If you want to shoot HIGH QUALITY videos for coding - go no higher than 1080p/60fps and just be happy. If you do that, you can save a TON of money on the hardware side of things.

So here’s what I recommend -

Get a good camera that can do “clean HDMI output”, and if you just want to get started on the cheap, just use a 1080p+ webcam. If you do that, you don’t need the capture devices. Note, that I have TWO capture devices, though - the ATEM Mini Pro and the Elgato 4k60 capture card (installed in the PC directly). Why? Because I’m dumb and you don’t have to be. Back when I thought I could squeeze 4k60fps out of everything, I kept trying to get there only to realize it was pointless. The ATEM Mini is overkill because it accepts multiple HDMI inputs (I only need 1 anyway, you probably only do, too). The Elgato 4k60 is overkill because the 4k doesn’t matter anyway. If you use a webcam, you can skip ALL of this. If you still want a DSLR, then you’ll need something, but don’t try to get the 4k quality IMO. Stick with something that will get you 1080p.

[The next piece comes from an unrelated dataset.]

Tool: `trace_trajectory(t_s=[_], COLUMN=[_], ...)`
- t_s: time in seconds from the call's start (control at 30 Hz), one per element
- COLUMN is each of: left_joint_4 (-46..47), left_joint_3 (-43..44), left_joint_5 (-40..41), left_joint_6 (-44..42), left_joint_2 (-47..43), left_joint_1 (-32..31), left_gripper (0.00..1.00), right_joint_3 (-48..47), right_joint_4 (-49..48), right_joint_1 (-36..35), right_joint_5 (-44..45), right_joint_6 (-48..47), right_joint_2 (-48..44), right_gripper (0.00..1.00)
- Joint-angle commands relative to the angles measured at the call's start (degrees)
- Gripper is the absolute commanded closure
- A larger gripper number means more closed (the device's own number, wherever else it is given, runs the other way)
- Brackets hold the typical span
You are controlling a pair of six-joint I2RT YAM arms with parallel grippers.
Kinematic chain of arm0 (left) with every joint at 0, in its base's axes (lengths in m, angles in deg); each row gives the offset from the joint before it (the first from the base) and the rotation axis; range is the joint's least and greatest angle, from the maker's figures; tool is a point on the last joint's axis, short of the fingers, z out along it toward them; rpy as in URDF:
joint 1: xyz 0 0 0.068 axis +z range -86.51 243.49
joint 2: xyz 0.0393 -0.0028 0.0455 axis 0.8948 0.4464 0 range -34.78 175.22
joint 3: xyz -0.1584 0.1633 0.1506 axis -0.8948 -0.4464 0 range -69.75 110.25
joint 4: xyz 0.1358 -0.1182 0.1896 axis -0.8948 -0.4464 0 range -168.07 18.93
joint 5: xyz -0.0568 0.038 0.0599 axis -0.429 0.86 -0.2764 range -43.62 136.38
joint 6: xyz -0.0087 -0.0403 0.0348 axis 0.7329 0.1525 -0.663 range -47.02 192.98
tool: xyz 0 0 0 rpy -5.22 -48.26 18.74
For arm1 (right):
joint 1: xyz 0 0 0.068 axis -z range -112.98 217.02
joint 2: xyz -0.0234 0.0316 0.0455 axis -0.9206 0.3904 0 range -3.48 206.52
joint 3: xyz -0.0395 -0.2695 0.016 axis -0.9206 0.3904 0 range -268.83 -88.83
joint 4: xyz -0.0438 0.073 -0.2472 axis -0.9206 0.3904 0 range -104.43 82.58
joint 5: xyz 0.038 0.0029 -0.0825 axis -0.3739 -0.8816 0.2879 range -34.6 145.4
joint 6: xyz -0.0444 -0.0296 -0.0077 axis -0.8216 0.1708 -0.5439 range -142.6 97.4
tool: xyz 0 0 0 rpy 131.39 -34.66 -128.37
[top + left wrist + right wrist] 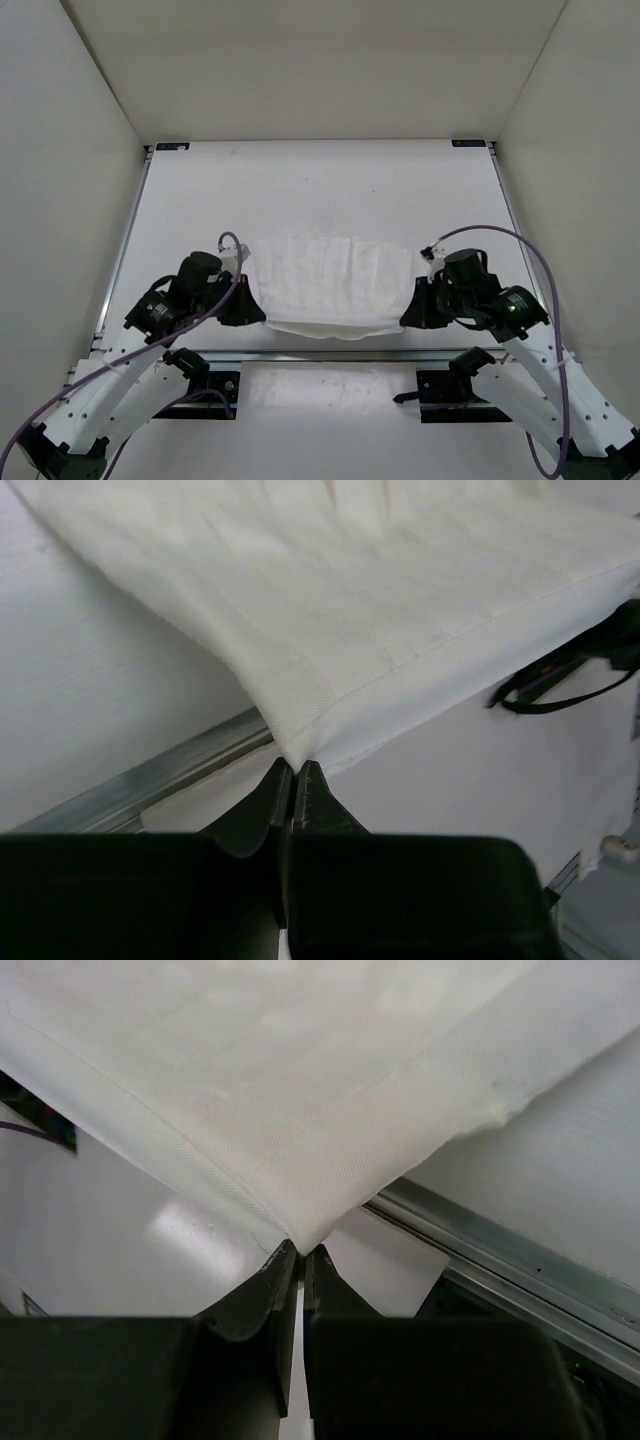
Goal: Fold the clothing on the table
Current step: Fold the skirt
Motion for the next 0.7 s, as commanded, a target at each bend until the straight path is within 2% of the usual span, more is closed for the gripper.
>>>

If you do go through with a DSLR, then you simply plug the HDMI cable into the output from the camera, into the capture card. In the case of the ATEM Mini Pro, it then uses a USB cable on into the PC itself. The “Dummy Battery” setup is so the camera always has power and doesn’t run off of actual batteries - its a passthrough to USB supplied power.

The lenses. Two of them. Yeah, I’m still playing with this, but I like these lenses because they give me the “blurry background effect” of everything behind me in the video. If that’s something you want, then you’ll want a DSLR (back to the conversation above) and a quality lens. Lens choice is a whole thing, too, and I’m not going to try and teach that here either (again, I’m still learning!).

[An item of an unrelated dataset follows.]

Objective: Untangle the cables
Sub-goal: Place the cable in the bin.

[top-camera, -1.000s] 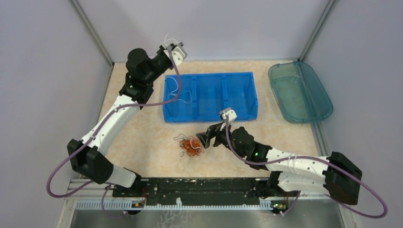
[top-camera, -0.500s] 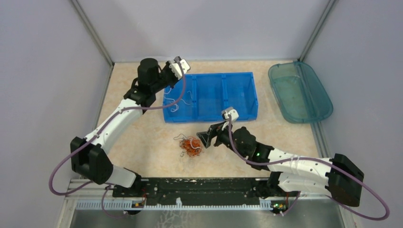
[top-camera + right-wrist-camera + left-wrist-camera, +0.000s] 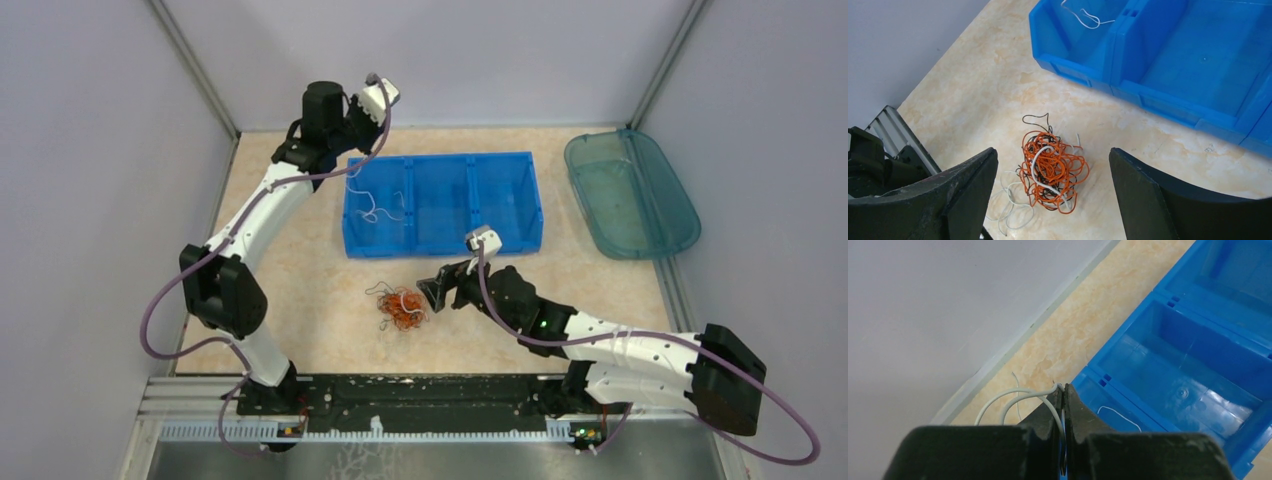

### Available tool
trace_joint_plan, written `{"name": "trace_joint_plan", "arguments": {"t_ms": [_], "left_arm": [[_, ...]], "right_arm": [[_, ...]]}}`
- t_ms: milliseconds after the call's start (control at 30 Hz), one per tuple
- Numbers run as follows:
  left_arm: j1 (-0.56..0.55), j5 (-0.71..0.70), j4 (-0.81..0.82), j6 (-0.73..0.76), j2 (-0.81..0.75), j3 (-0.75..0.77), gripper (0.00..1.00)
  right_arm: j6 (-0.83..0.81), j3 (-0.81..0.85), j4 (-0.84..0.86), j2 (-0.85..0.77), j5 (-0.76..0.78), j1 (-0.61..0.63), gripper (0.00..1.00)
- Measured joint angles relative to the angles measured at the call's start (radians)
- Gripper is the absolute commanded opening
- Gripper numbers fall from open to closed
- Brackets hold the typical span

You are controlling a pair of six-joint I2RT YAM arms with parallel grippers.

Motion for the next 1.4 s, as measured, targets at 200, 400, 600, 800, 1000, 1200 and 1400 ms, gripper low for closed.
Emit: {"name": "trace_joint_plan", "arguments": {"t_ms": [200, 400, 600, 800, 1000, 1200, 1400], "left_arm": [[0.003, -0.015, -0.198, -0.019, 0.060, 0.063, 0.04], [0.014, -0.030, -0.364, -0.018, 0.089, 0.029, 0.03], [0.018, -0.034, -0.433, -0.005, 0.088, -0.011, 0.00], [0.016, -0.053, -0.520, 0.016, 0.108, 0.025, 0.00], [0.011, -0.070, -0.583, 0.021, 0.145, 0.047, 0.00], [0.010, -0.074, -0.600, 0.020, 0.154, 0.048, 0.00], [-0.003, -0.074, -0.587, 0.016, 0.189, 0.147, 0.00]], "right_arm": [[0.003, 0.002, -0.016, -0.001, 0.004, 0.000, 0.83], [0.006, 0.020, -0.032, -0.002, 0.008, -0.001, 0.83], [0.015, 0.021, -0.031, -0.002, 0.007, -0.007, 0.83], [0.023, 0.021, -0.034, -0.002, 0.006, -0.011, 0.83], [0.026, 0.026, -0.039, -0.003, 0.002, -0.024, 0.83], [0.032, 0.026, -0.044, -0.005, -0.005, -0.027, 0.83], [0.039, 0.026, -0.052, -0.017, -0.005, -0.027, 0.83]]}}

Mounted with the camera is the teleprompter and Samsung tablet. I’m really going for that, “even while he’s speaking, he’s looking at the camera”, which is where the teleprompter comes in. This teleprompter has a mount for a small tablet, and just reflects the contents scrolling across its screen. The camera is behind it, so while reading the scrolling text, you’re automatically looking at the camera (two way mirror). If you want this kind of look and feel, you’ll want to get a DSLR of some sort, because all of the teleprompters I’ve seen require that style of camera to fit behind it.

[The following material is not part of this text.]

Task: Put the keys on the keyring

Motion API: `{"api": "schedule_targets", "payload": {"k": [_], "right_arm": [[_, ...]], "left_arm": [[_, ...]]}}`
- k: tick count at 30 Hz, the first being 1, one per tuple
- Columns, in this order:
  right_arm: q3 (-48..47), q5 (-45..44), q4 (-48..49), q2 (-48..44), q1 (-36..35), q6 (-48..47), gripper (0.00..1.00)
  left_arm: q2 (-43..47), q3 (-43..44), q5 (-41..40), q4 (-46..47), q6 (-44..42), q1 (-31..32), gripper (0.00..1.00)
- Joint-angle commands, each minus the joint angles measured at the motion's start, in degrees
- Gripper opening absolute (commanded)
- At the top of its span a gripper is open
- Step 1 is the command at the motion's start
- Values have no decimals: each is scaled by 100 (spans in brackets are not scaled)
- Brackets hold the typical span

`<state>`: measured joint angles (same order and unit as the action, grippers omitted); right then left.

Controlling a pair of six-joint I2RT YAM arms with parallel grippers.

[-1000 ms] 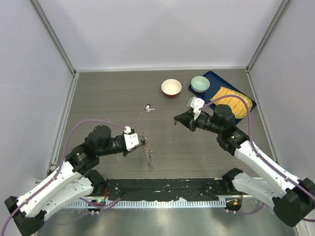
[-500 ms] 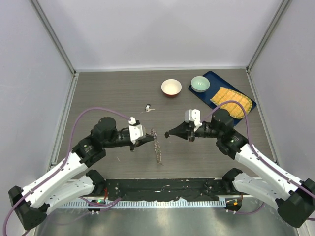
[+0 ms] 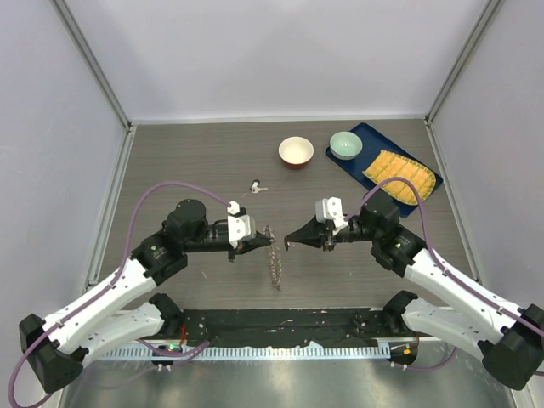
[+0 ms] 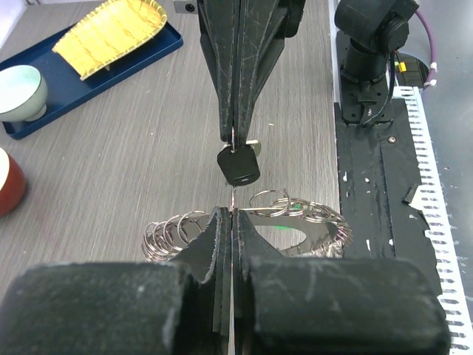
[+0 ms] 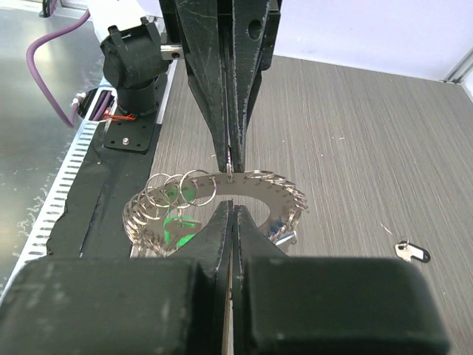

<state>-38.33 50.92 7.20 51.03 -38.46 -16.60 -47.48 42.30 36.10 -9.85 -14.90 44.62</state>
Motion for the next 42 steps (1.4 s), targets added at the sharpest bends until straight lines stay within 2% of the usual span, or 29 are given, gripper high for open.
{"api": "schedule_targets", "payload": {"k": [1,18,42], "right_arm": [[-52,24,256,65,-127,-220,1],[-193,-337,-26,285,-347,-520,1],[-193,-302,141,268,-382,-414,1]], "left_arm": [[-24,305,222,510,83,-15,0],[-200,314,372,510,101,-6,0],[-279,287,310,616,224,-6,0]]}}
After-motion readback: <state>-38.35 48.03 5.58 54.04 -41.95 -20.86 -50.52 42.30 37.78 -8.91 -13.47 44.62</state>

Audio. Audio is honestly probably more important than the video. While nobody is going to mind 1080p (or probably even 720p for coding stuff), if the audio is terrible, people will bounce quickly. For my setup, I have a shotgun microphone, which is mounted on the top of my camera in the “cold shoe”. The microphone uses an XLR cable to plug into the Scarlett interface, and on into the PC via USB.

I added on the StreamDeck because it does give some powerful automation options. For instance, with the Elgato lights, I can add a button to the StreamDeck to turn them on / off. This allows me to quickly shift into “recording mode” in my office.

Closing Thoughts

I purposefully didn’t put the overall cost and money I’ve spent in this article. If you follow the links, you’ll get a good idea pretty quickly. I didn’t want you to see price and get scared away, because like I said, I know I over-engineered and over-spent on this setup. I hope my words get through, and show that you don’t have to and you’ll still have an awesome setup for recording content. I also didn’t add pictures of this setup, because I don’t want you to feel like you have to copy anything you might see.

If you have any questions, please feel free to reach out. With everything I wanted to get in here, I’m sure I missed something, or overlooked some connection or peripheral, etc. Thanks for reading friends!